Do you realize how big of a job it would be to run all new wiring from the deck to amp to speakers??? You'd be removing all the inner door panels, rear quarter panel, and then running the wires thru all these tiny openings.. And that doesn't cover everything, cuz all the wires are attached to harness plugs which you would have to keep.. So you'd have to cut the plugs off, and splice/solder all the wires to them, cuz it's not a normal amp like you'd expect.. You'd have to do the same with the speakers too, cuz the wires don't get right into them - there's plugs..

If you wanna look at the amp tho, you can pry the quarter panel off with the claw of a hammer.. You just gotta pull where all the circles are, cuz there's little "christmas-tree" clips under them.. I got mine off halfway like that to bypass the amp.. But if you wanna get it off completely, it's more work requiring Torx bits for the coat hanger, seat belt, and then there's a screw or 2 as well underneath the cargo area that I couldn't even unscrew due to corrosion..

It's gonna be a pretty big undertaking.. And just you kno, it's really not expensive to just upgrade the stereo.. I got a used deck on ebay for $15, and a harness/dash kit for $20, so for $35 I had a new stereo.. Cuz it was so cheap, I went ahead and got a new amp/sub, and the bypass cable, and that was $100.. I ended up paying $50 to have the amp professionally put in, and it was well worth it.. And now the system sounds totally different and bumps.. But just a new deck is an improvement over stock, and you can definitely do that cheap.
 






installing speakers is easier than youd think. you still gotta take off the door panels to put in the aftermarket speakers. but what i do is run all my speaker wire from my amp to the back of the deck where i just attach the speaker wire to the harness and that way i wont have to run individual speaker wires to each door (pain in the a$$ b4 i discoverd this method.) if u break the pins holding the door on u can always buy more. i know my local walmart carrys them. and when u install an amp make sure to run the power wire on the left side and run ur rca's n remote-turn-on wire on the right side, if u dont do this then ull get engine/alternator noise.
 






installing speakers is easier than youd think. you still gotta take off the door panels to put in the aftermarket speakers. but what i do is run all my speaker wire from my amp to the back of the deck where i just attach the speaker wire to the harness and that way i wont have to run individual speaker wires to each door (pain in the a$$ b4 i discoverd this method.) if u break the pins holding the door on u can always buy more. i know my local walmart carrys them. and when u install an amp make sure to run the power wire on the left side and run ur rca's n remote-turn-on wire on the right side, if u dont do this then ull get engine/alternator noise.
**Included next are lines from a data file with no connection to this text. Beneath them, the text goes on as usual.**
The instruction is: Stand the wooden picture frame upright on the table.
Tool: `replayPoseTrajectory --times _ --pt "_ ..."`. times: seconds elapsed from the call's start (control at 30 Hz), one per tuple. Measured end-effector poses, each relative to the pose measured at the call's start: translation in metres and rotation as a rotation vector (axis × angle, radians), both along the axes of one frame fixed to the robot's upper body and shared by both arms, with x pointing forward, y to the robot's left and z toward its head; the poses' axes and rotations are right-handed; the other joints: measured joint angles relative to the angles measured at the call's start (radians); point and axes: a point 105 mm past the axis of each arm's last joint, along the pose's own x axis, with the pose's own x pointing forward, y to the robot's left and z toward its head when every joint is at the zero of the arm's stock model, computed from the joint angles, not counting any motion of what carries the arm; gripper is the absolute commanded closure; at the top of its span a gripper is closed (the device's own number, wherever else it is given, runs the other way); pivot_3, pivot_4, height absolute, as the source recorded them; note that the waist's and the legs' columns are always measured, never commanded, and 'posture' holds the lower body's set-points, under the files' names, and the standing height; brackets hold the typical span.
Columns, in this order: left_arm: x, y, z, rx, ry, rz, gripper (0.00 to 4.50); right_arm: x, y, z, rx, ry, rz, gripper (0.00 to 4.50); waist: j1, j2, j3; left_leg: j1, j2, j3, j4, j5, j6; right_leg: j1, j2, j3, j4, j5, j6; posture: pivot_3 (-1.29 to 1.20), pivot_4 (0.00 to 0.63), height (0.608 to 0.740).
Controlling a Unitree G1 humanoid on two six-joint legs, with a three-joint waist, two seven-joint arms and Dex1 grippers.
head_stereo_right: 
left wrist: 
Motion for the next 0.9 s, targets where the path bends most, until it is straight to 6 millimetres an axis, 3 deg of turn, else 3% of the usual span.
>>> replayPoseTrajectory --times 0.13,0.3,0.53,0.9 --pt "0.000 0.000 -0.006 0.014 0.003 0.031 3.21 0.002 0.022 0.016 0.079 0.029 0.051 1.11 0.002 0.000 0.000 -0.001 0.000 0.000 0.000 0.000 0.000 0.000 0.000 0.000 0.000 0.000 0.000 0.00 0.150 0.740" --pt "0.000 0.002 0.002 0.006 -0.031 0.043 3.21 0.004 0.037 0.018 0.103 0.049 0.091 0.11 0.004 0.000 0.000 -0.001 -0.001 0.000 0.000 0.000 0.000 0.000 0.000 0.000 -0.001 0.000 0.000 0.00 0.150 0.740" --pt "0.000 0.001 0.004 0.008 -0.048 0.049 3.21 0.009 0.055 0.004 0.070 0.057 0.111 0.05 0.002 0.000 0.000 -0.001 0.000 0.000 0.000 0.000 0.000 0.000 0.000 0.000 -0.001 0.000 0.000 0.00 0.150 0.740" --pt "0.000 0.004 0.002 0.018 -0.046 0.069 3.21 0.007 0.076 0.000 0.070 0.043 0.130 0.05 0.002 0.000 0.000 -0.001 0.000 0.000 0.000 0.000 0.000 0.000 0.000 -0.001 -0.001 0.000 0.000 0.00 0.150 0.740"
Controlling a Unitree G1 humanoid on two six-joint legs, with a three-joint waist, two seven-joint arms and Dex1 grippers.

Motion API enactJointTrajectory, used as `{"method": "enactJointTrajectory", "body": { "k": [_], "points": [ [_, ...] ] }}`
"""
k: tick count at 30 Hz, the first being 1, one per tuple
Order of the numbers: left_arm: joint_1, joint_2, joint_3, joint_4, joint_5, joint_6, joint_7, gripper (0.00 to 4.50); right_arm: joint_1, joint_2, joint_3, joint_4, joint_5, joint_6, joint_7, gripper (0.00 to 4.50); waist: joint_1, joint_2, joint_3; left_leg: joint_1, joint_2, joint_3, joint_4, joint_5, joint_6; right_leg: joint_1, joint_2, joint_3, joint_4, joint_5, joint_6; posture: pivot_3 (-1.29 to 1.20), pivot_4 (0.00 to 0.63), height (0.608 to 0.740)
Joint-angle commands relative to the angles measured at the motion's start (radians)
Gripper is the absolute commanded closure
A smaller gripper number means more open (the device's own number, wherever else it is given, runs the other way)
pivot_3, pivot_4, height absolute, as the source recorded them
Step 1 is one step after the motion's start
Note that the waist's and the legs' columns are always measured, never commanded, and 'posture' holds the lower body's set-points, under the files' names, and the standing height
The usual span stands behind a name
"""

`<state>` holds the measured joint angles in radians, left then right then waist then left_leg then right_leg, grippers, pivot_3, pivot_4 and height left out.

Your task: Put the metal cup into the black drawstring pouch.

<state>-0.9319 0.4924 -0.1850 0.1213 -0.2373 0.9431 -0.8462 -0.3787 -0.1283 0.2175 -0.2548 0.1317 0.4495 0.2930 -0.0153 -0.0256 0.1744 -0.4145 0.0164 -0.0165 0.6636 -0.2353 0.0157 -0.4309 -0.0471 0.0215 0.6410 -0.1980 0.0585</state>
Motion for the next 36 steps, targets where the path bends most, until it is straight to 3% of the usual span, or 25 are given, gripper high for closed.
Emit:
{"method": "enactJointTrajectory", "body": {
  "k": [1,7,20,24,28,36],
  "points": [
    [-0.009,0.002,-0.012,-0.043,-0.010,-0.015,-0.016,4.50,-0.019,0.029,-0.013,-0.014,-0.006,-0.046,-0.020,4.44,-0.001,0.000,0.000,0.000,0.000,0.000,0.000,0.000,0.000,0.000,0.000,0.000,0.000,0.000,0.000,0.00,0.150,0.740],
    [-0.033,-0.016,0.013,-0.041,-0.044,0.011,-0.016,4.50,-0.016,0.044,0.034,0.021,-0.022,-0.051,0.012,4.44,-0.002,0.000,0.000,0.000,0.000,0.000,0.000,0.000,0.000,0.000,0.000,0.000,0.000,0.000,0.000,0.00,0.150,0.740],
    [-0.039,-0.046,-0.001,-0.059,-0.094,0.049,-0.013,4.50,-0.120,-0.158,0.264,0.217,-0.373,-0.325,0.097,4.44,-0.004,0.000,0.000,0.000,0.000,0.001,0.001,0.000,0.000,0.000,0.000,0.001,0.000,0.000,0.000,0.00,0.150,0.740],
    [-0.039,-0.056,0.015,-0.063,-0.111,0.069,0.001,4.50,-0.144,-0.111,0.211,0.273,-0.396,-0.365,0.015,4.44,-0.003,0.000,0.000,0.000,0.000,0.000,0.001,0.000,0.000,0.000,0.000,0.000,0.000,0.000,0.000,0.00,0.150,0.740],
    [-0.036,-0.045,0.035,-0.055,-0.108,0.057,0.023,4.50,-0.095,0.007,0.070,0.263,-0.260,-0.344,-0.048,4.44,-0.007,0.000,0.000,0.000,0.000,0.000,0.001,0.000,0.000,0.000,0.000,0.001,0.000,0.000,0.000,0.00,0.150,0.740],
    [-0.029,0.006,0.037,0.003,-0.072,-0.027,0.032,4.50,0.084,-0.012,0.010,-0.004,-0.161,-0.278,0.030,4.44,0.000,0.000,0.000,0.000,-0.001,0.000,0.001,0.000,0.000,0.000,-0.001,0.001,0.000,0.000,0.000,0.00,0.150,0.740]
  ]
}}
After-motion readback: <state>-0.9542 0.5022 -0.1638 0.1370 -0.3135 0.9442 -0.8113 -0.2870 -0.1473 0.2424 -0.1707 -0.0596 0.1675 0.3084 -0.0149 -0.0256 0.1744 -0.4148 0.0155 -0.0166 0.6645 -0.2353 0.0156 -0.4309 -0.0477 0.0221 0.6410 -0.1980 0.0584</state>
i definitely see what you're saying about just connecting the wiring for new speakers directly from the stock amp, but to be honest it's more work than needs to be done unless you want a really big upgrade.. in a premium system, the door speakers sound fine if you add a new deck and separate amp/sub.. and taking all 4 door panels off is still a pretty big job unless you're familiar with that sort of thing.. i've installed decks a few times in diff. cars, and i tried taking off a door panel for the hell of it in my 97, and i gave up cuz it wasn't easy, haha.. i've installed new speakers in hondas and even an old pontiac, but i could just tell in a 97 X, it was more than i wanted to get tied up in.. the deck itself was easy, but messing with even the stock amp was a pain..

what i'm getting at, is before i'd ever think of changing the speakers, i'd change the deck 1st, and then throw in a separate amp/subs if i wanted some bang.. but the stock speakers can definitely hang with a sub or 2 on a separate ~250w amp, which should be enough for anyone short of a legitimate audiophile..
 






Thanks for the replies

617ricky:: I know it is a big job just didnt want to realize how big haha, but most of it i have done already such as both front door speakers have new wiring to back of an aftermarket HU. I really dont care for the so called "premium" door speakers they just sound like crap to me.

I have an Audiobahn 200W amp(i know its a baby one) running 2 Infinity 12" Kappa's Perfect Series(1200w each) in it right now(currently dead had to remove radio again) will post some pics either today or tom. Right now im looking at getting a JBL GTO 5355 5ch to put on it.


agonz91:: Even with separating the RCA(passenger side) and power wires(driver side) of the EX it still has the engine/transmission sound in the background when my door speakers are all running. the only speaker that stays on all the time is the rear passenger side. I just dont get it I have gotten so upset with my EX that she got grounded to the garage until i can rewire everything the right way again this weekend.


Since i cant get the factory wiring fixed i will just have to :D HA HA UPGRADE!! my speakers and in the process rewire everything front to back so...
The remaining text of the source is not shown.